- ACTION ITEM
Copy the data exactly, pictures aside.

◇ ◇ ◇ ◇ ◇

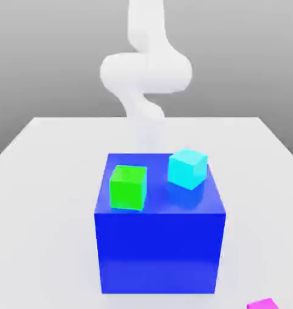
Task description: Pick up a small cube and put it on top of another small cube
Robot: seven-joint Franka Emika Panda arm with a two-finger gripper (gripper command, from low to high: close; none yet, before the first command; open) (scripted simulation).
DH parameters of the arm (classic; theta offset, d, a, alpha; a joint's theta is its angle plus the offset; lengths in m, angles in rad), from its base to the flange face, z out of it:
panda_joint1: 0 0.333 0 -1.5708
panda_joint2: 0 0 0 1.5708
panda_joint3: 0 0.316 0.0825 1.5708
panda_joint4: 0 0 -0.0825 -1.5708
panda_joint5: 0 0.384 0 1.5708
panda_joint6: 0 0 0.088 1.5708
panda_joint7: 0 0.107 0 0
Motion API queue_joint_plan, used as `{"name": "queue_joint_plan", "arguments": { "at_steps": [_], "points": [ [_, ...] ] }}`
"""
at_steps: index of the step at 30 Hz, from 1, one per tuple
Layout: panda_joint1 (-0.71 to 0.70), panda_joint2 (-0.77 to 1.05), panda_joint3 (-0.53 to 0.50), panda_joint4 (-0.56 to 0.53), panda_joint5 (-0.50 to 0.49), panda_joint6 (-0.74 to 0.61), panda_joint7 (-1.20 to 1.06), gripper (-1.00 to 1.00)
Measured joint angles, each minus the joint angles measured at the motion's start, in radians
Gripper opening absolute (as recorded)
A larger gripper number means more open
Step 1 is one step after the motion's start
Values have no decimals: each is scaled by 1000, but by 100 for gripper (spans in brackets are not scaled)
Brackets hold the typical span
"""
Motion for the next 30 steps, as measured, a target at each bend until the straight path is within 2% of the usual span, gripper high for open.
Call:
{"name": "queue_joint_plan", "arguments": {
  "at_steps": [9, 16, 22, 30],
  "points": [
    [89, 334, 6, 46, 84, 69, -38, 0],
    [133, 587, 44, 80, 106, 124, -38, 0],
    [190, 802, 66, 108, 73, 175, -2, 0],
    [271, 1084, 60, 146, -30, 244, 86, 0]
  ]
}}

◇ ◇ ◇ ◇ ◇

- EXERCISE OUTPUT
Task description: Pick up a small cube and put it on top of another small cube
Robot: seven-joint Franka Emika Panda arm with a two-finger gripper (gripper command, from low to high: close; none yet, before the first command; open) (scripted simulation).
DH parameters of the arm (classic; theta offset, d, a, alpha; a joint's theta is its angle plus the offset; lengths in m, angles in rad), from its base to the flange face, z out of it:
panda_joint1: 0 0.333 0 -1.5708
panda_joint2: 0 0 0 1.5708
panda_joint3: 0 0.316 0.0825 1.5708
panda_joint4: 0 0 -0.0825 -1.5708
panda_joint5: 0 0.384 0 1.5708
panda_joint6: 0 0 0.088 1.5708
panda_joint7: 0 0.107 0 0
Motion API queue_joint_plan, used as `{"name": "queue_joint_plan", "arguments": { "at_steps": [_], "points": [ [_, ...] ] }}`
"""
at_steps: index of the step at 30 Hz, from 1, one per tuple
Layout: panda_joint1 (-0.71 to 0.70), panda_joint2 (-0.77 to 1.05), panda_joint3 (-0.53 to 0.50), panda_joint4 (-0.56 to 0.53), panda_joint5 (-0.50 to 0.49), panda_joint6 (-0.74 to 0.61), panda_joint7 (-1.20 to 1.06), gripper (-1.00 to 1.00)
Measured joint angles, each minus the joint angles measured at the motion's start, in radians
Gripper opening absolute (as recorded)
A larger gripper number means more open
Step 1 is one step after the motion's start
Values have no decimals: each is scaled by 1000, but by 100 for gripper (spans in brackets are not scaled)
Brackets hold the typical span
"""
Motion for the next 30 steps, as measured, a target at each bend until the straight path is within 2% of the usual span, gripper high for open.
Call:
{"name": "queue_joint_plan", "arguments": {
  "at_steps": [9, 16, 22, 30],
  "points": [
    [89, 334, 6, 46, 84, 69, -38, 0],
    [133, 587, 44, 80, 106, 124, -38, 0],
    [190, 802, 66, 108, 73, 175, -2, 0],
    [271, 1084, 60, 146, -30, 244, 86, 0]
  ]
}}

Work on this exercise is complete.